Sources cite that, the companies have announced initial data from four potential vaccine candidates from their ‘Project Lightspeed’ which is a BNT162 mRNA-based vaccine program. The program is assessing a minimum of four experimental potential vaccines, each of which represents a unique combination of target antigen and mRNA format.
Sources cite that the initial part of the clinical trial included 45 healthy adults between 18 to 55 age group. The preliminary data of the drug was assessed for 24 subjects who received a single injection of 30 µg and 10 µg, 12 subjects who received a single 100 µg dose, and nine subjects who received two doses of a placebo control.

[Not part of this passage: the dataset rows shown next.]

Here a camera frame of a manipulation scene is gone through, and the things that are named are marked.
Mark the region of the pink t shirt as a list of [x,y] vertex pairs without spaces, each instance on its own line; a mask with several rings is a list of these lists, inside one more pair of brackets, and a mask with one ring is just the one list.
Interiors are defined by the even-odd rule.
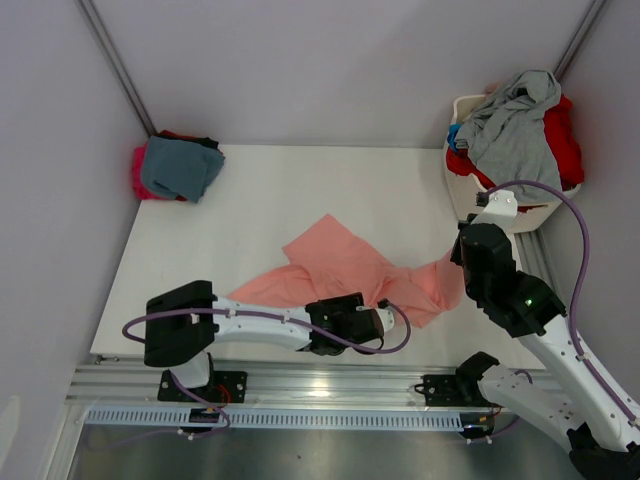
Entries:
[[388,299],[422,328],[455,309],[464,293],[451,253],[417,268],[398,267],[335,217],[325,215],[282,248],[288,263],[237,288],[232,300],[270,307],[303,306],[360,293],[364,304]]

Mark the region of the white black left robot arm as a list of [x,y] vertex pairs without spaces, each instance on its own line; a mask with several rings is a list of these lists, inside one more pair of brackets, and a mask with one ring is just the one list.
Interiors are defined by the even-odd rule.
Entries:
[[319,356],[337,356],[347,347],[311,327],[317,326],[356,345],[379,340],[395,325],[385,309],[367,307],[363,295],[350,294],[306,306],[275,308],[232,301],[213,293],[210,281],[197,280],[150,299],[146,313],[213,308],[146,323],[144,364],[181,376],[180,388],[192,400],[209,398],[216,386],[203,351],[214,342],[259,343]]

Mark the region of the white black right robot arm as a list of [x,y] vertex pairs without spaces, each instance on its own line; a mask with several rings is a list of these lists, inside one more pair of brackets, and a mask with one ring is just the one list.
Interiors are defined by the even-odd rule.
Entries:
[[561,386],[564,401],[479,352],[459,368],[457,396],[506,407],[560,445],[585,479],[639,476],[639,405],[571,338],[566,308],[541,279],[520,271],[511,243],[494,224],[461,227],[452,261],[467,296],[533,353]]

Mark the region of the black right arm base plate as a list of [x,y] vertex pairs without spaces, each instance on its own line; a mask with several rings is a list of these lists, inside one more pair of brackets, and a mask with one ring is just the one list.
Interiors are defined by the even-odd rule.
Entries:
[[422,383],[415,386],[421,391],[429,407],[482,407],[486,401],[477,384],[455,374],[423,375]]

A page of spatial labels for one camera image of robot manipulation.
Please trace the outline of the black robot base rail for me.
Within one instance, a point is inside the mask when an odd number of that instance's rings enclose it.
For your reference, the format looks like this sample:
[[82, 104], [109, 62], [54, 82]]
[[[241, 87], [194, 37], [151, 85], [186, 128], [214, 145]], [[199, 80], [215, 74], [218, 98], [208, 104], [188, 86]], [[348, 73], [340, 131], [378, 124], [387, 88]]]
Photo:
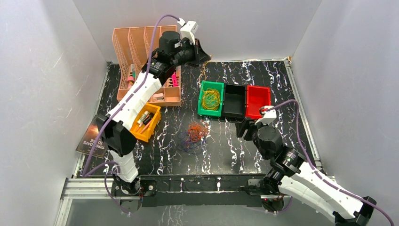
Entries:
[[263, 174], [141, 175], [128, 184], [113, 176], [111, 195], [138, 207], [243, 205], [282, 213], [293, 198], [267, 185]]

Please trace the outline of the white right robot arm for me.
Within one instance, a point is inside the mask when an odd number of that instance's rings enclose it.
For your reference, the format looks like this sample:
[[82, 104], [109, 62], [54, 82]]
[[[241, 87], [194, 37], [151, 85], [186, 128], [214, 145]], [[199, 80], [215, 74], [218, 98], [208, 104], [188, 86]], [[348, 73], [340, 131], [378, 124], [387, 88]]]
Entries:
[[246, 117], [237, 122], [236, 136], [252, 141], [271, 170], [257, 186], [271, 195], [283, 193], [323, 214], [336, 226], [366, 226], [376, 201], [369, 196], [355, 198], [335, 181], [312, 169], [305, 156], [288, 147], [281, 133], [267, 124]]

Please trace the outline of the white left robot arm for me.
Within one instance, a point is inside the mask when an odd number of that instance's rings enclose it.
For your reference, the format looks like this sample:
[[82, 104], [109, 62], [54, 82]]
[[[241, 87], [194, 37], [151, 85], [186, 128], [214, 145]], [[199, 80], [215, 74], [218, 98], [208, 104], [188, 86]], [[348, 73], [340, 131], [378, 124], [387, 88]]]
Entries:
[[154, 95], [172, 76], [176, 68], [188, 64], [198, 67], [211, 59], [201, 47], [198, 38], [183, 37], [178, 32], [166, 31], [159, 38], [159, 46], [153, 51], [133, 87], [106, 115], [99, 115], [99, 137], [110, 148], [124, 181], [122, 190], [129, 196], [140, 192], [133, 149], [136, 137], [131, 133], [136, 117]]

For the record, the ongoing U.S. Phase ½ placebo-controlled, observer-blinded, and randomized study is assessing the tolerability, safety, and immunogenicity of increasing dose levels of BNT162b1.
Speaking on which, Kathrin U. Jansen, Ph.D., Head of Vaccine Research & Development at Pfizer said that the company is encouraged by clinical outcomes of BNT162b1, one of four mRNA constructs the company is assessing clinically, and for which the company has positive, topline, preliminary findings.
Pfizer is dedicated to developing ground-breaking medicines and vaccines, and in the face of COVID-19 pandemic, the company approach this aim with the utmost urgency, she said adding that the company is looking forward to publishing its clinical outcomes in a peer-reviewed journal as soon as possible.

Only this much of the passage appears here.